Describing its "reconceptualization," the court … seems to conclude that manifest disregard — as the court describes it — does not add to the statutory grounds. The court simply folds manifest disregard into § 10(a)(4). In the full context of the Second Circuit's reasoning, this analysis is not inconsistent with Hall Street's speculation that manifest disregard may, among other things, "have been shorthand for § 10(a)(3) or § 10(a)(4) . . . ." Hall Street, 128 S.Ct. at 1404.

We should be careful to observe, however, that this description of manifest disregard is very narrow. Because the arbitrator is fully aware of the controlling principle of law and yet does not apply it, he flouts the law in such a manner as to exceed the powers bestowed upon him. This scenario does not include an erroneous application of that principle.

***Comedy Club II has a lengthy procedural history. In a decision issued prior to Hall Street, the Ninth Circuit found that the arbitration award at issue constituted a manifest disregard of the law. Comedy Club Inc. v. Improv West Assocs., 514 F.3d 833 (2008) ("Comedy Club I"). The Supreme Court then vacated the decision in Comedy Club I and remanded for reconsideration in the light of its recently issued decision in Hall Street.***

On remand, the Ninth Circuit, unlike the Second Circuit, had no need to reconceptualize manifest disregard because its own case law had already defined it as a shorthand for § 10(a)(4)…. The court therefore held that manifest disregard of the law, as a shorthand for § 10(a)(4), survived Hall Street. Id. ("manifest disregard of the law remains a valid ground for vacatur because it is a part of § 10(a)(4)").

In the light of the Supreme Court's clear language that, under the FAA, the statutory provisions are the exclusive grounds for vacatur, manifest disregard of the law as an independent, nonstatutory ground for setting aside an award must be abandoned and rejected. Indeed, the term itself, as a term of legal art, is no longer useful in actions to vacate arbitration awards.
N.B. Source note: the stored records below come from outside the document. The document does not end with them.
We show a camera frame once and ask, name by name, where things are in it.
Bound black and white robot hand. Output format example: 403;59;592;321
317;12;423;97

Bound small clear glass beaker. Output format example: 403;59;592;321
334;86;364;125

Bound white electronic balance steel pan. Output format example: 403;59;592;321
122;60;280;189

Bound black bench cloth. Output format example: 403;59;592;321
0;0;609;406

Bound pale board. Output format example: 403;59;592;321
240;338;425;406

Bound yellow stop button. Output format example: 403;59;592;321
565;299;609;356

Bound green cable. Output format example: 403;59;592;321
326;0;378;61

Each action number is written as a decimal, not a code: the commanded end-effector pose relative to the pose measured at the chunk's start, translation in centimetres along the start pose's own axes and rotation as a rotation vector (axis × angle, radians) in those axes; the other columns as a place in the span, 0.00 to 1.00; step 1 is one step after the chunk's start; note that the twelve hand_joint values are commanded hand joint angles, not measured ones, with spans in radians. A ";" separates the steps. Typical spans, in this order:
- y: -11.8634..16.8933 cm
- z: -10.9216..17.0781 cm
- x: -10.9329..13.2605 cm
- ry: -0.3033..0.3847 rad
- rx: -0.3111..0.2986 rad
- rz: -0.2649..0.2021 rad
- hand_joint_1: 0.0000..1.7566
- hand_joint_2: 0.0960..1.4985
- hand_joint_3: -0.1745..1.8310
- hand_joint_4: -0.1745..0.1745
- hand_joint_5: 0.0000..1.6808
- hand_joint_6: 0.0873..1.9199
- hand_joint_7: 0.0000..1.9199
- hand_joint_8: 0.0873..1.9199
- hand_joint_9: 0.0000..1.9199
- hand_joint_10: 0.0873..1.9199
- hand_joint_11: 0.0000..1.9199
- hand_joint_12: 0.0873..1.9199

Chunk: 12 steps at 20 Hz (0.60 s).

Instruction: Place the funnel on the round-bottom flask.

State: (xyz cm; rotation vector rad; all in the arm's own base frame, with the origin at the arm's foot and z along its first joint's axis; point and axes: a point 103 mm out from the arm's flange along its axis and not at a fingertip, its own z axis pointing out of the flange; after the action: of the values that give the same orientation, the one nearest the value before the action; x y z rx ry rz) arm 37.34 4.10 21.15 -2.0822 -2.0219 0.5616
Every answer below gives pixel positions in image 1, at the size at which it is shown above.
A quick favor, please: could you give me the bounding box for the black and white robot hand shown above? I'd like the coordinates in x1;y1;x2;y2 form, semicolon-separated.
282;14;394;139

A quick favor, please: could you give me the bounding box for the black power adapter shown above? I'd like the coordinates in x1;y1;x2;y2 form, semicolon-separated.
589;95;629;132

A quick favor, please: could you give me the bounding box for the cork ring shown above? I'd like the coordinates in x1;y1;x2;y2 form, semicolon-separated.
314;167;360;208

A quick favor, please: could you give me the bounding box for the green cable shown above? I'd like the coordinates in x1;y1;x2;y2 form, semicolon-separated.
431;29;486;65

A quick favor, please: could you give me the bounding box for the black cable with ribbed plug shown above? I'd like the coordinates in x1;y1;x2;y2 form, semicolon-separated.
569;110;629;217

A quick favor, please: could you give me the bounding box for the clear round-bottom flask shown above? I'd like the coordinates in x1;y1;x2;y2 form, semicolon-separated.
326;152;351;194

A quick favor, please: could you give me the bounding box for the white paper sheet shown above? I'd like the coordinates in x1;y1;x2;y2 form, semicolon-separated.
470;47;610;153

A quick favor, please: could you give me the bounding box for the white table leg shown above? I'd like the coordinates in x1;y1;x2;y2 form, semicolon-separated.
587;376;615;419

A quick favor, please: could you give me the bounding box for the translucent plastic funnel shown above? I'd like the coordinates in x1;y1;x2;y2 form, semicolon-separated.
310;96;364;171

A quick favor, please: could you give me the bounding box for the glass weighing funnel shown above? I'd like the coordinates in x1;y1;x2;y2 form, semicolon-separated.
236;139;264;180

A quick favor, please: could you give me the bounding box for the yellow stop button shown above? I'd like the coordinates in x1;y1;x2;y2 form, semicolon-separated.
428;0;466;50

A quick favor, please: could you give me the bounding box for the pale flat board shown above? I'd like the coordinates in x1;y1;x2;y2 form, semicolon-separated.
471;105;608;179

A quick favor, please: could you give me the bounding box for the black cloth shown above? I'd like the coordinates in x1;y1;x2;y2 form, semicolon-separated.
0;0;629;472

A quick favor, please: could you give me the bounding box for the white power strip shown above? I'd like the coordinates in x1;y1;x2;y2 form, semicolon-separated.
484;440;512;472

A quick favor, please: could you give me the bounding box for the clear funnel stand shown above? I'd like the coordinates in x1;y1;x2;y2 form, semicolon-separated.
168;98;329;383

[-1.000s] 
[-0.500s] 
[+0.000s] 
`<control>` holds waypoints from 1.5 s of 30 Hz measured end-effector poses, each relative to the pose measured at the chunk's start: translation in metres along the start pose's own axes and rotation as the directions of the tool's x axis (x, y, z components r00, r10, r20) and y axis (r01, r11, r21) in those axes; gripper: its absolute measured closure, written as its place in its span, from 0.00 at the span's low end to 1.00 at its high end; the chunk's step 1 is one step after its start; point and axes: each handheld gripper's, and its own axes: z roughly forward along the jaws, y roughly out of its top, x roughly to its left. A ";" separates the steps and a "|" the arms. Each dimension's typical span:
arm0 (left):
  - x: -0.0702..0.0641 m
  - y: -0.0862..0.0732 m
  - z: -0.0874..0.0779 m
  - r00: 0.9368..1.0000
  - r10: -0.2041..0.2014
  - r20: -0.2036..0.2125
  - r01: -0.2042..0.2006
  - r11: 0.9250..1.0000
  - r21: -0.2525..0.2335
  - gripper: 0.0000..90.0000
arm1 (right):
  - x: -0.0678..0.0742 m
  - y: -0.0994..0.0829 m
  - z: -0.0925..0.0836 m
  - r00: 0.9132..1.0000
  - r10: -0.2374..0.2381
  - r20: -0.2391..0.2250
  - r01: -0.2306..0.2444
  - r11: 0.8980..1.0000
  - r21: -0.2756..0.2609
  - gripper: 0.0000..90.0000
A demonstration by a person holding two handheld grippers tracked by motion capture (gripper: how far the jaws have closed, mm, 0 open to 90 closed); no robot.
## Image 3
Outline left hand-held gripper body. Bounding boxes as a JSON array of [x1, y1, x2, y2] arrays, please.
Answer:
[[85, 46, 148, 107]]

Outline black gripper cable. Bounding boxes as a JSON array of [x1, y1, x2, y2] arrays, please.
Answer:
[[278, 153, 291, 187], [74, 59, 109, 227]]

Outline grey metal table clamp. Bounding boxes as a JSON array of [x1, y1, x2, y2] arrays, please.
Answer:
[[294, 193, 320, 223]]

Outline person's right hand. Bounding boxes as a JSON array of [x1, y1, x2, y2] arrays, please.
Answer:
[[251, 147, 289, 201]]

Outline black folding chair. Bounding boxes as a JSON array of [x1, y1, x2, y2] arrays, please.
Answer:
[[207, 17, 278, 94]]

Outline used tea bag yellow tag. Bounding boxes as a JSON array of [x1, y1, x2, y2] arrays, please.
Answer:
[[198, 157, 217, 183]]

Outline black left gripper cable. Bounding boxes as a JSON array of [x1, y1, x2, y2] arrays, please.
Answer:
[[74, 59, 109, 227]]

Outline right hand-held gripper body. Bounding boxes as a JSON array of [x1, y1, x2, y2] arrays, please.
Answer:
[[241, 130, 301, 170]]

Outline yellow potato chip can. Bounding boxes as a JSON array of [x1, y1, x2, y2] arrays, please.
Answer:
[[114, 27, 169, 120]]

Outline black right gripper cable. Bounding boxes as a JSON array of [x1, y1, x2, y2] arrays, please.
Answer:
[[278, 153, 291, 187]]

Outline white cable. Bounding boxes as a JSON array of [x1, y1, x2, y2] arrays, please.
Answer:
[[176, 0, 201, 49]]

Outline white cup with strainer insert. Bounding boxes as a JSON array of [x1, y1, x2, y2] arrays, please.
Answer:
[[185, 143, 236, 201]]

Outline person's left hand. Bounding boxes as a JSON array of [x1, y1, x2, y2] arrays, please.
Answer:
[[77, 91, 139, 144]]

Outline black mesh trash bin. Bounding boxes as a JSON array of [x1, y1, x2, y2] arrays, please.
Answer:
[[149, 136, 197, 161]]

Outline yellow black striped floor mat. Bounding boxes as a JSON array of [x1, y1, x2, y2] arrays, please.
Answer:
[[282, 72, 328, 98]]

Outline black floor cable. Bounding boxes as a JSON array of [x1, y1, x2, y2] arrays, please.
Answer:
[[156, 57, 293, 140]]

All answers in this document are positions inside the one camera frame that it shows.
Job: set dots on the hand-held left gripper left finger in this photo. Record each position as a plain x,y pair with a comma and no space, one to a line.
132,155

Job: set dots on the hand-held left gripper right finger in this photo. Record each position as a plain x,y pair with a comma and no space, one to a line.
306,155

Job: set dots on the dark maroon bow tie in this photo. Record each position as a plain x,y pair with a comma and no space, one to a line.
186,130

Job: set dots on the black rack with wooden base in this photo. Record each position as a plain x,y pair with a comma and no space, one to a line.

Hall Street made it plain that the statutory language means what it says: "courts must [confirm the award] unless the award is vacated, modified, or corrected as prescribed in sections 10 and 11 of this title," 9 U.S.C. § 9 (emphasis added), and there's nothing malleable about "must," Hall Street, 128 S.Ct. at 1405. Thus from this point forward, arbitration awards under the FAA may be vacated only for reasons provided in § 10.